Effect of isoproterenol and adenosine on RPP, glycogen content, and PKC activity in the hearts prior to ischaemia. (A) Mean data for RPP in 0.2 µM isoproterenol (Iso; n = 7), 30 µM adenosine (Ade; n = 8), and consecutive isoproterenol + adenosine (C-Iso + Ade; n = 11) hearts measured during pre-ischaemia following the equilibration period. Isoproterenol significantly increased and adenosine reduced RPP compared with control hearts (C). The decrease in RPP was significantly greater in the C-Iso + Ade hearts than in the Ade hearts (P < 0.05) starting from 27 min pre-ischaemia. (B) Mean data for glycogen content in six hearts each of control C, Iso, Ade, and C-Iso + Ade groups. ***P < 0.001 vs. control. (C) Mean data for PKC activity in six each of C, Iso, Ade, and C-Iso + Ade groups measured in hearts prior to ischaemia. *P < 0.05 vs. control. (Inset) A representative gel containing non-phosphorylated and phosphorylated PepTag^® C1 peptide (C1 and P-C1, respectively).

Figure 5

Effect of isoproterenol and adenosine on Ca²⁺-induced MPTP opening (A) and protein carbonylation (B). (A) Mean data for the rate of Ca²⁺-induced mitochondria swelling in C (n = 8), Iso (n = 7), Ade (n = 7), and C-Iso + Ade (n = 9) groups of hearts.
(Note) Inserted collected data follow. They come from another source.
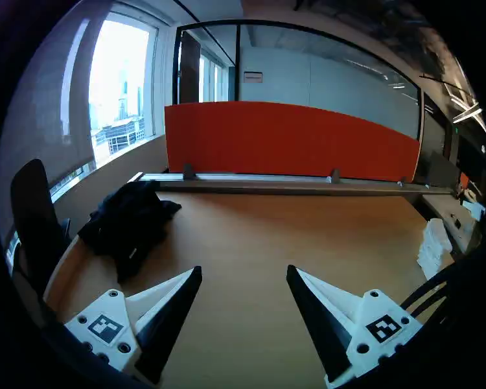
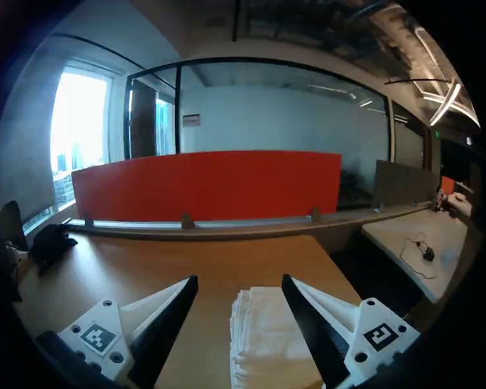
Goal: Fold towel
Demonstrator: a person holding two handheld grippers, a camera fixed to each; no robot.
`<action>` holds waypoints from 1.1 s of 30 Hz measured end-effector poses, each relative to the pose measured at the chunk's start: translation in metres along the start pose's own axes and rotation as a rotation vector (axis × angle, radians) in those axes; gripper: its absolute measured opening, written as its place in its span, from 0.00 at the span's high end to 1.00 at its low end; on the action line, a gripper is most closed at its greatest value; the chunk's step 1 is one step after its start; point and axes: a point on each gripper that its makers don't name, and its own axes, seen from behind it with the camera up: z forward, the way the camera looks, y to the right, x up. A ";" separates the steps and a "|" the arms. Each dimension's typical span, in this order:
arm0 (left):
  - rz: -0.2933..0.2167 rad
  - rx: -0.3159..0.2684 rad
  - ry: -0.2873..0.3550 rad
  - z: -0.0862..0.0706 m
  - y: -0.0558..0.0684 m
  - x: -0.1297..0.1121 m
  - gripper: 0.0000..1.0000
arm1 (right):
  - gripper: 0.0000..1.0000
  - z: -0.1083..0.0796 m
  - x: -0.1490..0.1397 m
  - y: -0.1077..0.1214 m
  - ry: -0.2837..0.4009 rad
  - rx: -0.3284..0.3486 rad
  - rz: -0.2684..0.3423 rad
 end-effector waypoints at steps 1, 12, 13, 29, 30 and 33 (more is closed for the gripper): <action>0.000 0.000 0.013 0.000 0.000 0.004 0.03 | 0.00 0.000 0.001 -0.001 0.005 0.000 -0.001; -0.006 0.008 0.135 -0.001 -0.005 0.040 0.03 | 0.00 0.000 0.013 -0.031 0.068 0.019 -0.024; -0.007 0.009 0.142 -0.001 -0.006 0.042 0.03 | 0.00 -0.001 0.015 -0.034 0.075 0.022 -0.024; -0.021 0.015 0.287 -0.011 -0.012 0.088 0.03 | 0.00 -0.006 0.057 -0.101 0.191 0.062 -0.013; -0.022 0.015 0.293 -0.012 -0.012 0.089 0.03 | 0.00 -0.006 0.058 -0.104 0.194 0.065 -0.013; -0.024 0.013 0.307 -0.013 -0.013 0.093 0.03 | 0.00 -0.004 0.057 -0.111 0.195 0.070 -0.013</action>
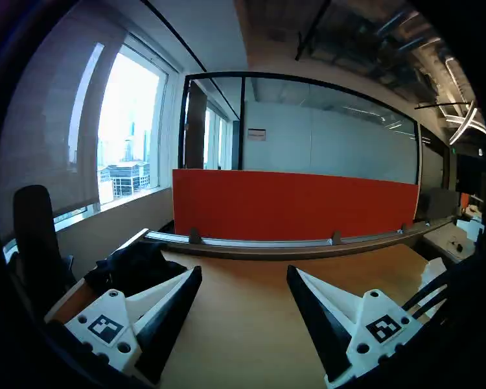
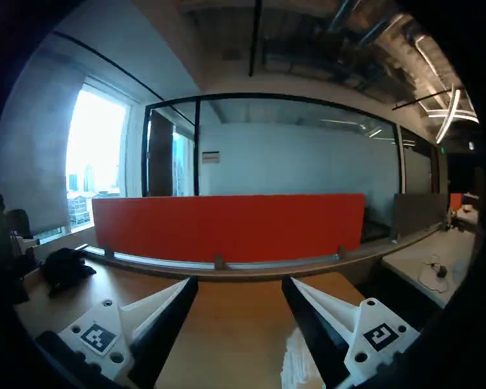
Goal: Fold towel
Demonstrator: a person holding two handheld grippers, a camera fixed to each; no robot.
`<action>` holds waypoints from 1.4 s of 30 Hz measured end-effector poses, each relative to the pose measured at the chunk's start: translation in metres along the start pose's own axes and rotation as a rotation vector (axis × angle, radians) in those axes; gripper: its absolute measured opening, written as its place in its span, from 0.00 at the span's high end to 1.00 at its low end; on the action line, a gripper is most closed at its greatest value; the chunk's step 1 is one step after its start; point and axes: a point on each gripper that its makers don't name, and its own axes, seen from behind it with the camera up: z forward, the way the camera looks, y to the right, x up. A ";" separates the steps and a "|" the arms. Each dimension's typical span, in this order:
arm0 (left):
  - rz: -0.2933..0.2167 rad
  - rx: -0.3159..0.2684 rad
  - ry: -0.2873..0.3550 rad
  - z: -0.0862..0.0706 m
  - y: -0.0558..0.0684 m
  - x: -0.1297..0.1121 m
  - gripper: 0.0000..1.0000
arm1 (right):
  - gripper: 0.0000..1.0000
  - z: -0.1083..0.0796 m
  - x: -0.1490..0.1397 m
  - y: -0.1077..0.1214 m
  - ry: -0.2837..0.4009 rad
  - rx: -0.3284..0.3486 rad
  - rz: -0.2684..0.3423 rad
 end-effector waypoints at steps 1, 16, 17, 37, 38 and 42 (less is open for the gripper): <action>-0.002 0.000 0.003 0.000 0.000 0.001 0.03 | 0.00 0.001 -0.001 -0.001 -0.002 0.000 0.000; -0.045 -0.027 0.032 -0.005 -0.002 -0.013 0.03 | 0.00 -0.004 -0.008 -0.019 0.008 -0.005 -0.022; -0.043 -0.029 0.035 -0.005 -0.002 -0.015 0.03 | 0.00 -0.005 -0.009 -0.020 0.011 -0.004 -0.026; 0.034 -0.051 0.080 0.003 -0.010 -0.108 0.03 | 0.00 -0.006 -0.048 -0.047 0.026 0.005 -0.056; 0.042 -0.051 0.086 0.004 -0.010 -0.112 0.03 | 0.00 -0.006 -0.049 -0.048 0.026 0.006 -0.056; 0.056 -0.036 0.105 0.004 -0.015 -0.127 0.03 | 0.00 -0.005 -0.053 -0.051 0.024 0.011 -0.042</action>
Mitochondria were isolated after 30 min global ischaemia and MPTP opening determined under de-energized conditions as described under Section 2. *P < 0.05, **P < 0.01 vs. C, ^##P < 0.01 vs. Iso + Ade. (B) Protein carbonylation measured by western blotting in mitochondria isolated from eight hearts each of non-ischaemic control (CP) and C, Iso, Ade, and C-Iso + Ade groups after 30 min global ischaemia. A representative blot is shown plus mean data for each condition. ND, non-derivatized control used to correct for non-specific binding. Further details are given in Supplementary Methods. **P< 0.01 vs. control.